# INFORMATION SHOWN
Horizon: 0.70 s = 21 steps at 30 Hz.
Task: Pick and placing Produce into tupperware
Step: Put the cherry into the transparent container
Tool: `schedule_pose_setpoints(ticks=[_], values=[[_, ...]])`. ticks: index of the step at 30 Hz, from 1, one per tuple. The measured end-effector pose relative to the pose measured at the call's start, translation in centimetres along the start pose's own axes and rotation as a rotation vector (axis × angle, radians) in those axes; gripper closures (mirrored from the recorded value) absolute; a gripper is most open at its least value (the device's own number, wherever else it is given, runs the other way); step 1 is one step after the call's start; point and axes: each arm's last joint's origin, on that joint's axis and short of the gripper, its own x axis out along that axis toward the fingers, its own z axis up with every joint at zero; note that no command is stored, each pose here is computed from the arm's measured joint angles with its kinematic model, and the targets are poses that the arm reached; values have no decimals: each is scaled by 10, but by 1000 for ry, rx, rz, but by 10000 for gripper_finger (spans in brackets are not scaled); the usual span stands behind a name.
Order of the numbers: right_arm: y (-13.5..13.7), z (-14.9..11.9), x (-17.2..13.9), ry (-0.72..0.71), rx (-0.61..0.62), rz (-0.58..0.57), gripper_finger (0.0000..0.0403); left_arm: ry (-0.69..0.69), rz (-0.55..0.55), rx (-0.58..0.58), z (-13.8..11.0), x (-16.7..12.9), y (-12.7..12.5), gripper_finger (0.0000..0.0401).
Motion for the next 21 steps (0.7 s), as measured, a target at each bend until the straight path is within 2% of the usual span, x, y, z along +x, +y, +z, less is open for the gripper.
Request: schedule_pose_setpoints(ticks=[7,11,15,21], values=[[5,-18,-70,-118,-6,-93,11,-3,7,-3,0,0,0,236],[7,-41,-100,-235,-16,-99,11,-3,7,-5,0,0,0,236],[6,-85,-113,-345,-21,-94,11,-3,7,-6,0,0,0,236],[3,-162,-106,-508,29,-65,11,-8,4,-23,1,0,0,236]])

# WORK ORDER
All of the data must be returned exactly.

# EXPECTED ANSWER
Horizon: 0.70 s = 21 steps at 30 Hz.
Task: Pick and placing Produce into tupperware
Step: Put the cherry into the transparent container
Tool: `schedule_pose_setpoints(ticks=[_], values=[[_, ...]])`. ticks: index of the step at 30 Hz, from 1, one per tuple. The measured end-effector pose relative to the pose measured at the call's start, translation in centimetres along the start pose's own axes and rotation as a rotation vector (axis × angle, radians) in those axes; gripper closures (mirrored from the recorded value) absolute; a gripper is most open at its least value (the device's own number, wherever else it is given, runs the other way); step 1 is one step after the call's start; point and axes: each arm's last joint's origin, on that joint's axis and short of the gripper, its own x axis out along that axis toward the fingers, its own z axis up with every joint at zero; note that no command is stored, each pose here is computed from the arm's measured joint angles with its kinematic model, and the targets are poses that the arm reached; values have no decimals: each is scaled by 10, but by 1000 for ry, rx, rz, but by 10000 for gripper_finger (spans in brackets are not scaled); the usual span stands behind a name.
Order of the numbers: right_arm: y (-13.5..13.7), z (-14.9..11.9), x (-17.2..13.9), ry (-0.72..0.71), rx (-0.61..0.62), rz (-0.58..0.57), gripper_finger (0.0000..0.0403); left_arm: ry (-0.69..0.69), rz (-0.55..0.55), rx (-0.58..0.58), z (-13.8..11.0), x (-16.7..12.9), y (-12.7..12.5), gripper_finger (0.0000..0.0401).
Motion for the next 21 steps (0.7 s), as measured, a target at each bend until the straight path is within 2% of the usual span, x, y, z along +x, +y, +z, less is open for the gripper.
Request: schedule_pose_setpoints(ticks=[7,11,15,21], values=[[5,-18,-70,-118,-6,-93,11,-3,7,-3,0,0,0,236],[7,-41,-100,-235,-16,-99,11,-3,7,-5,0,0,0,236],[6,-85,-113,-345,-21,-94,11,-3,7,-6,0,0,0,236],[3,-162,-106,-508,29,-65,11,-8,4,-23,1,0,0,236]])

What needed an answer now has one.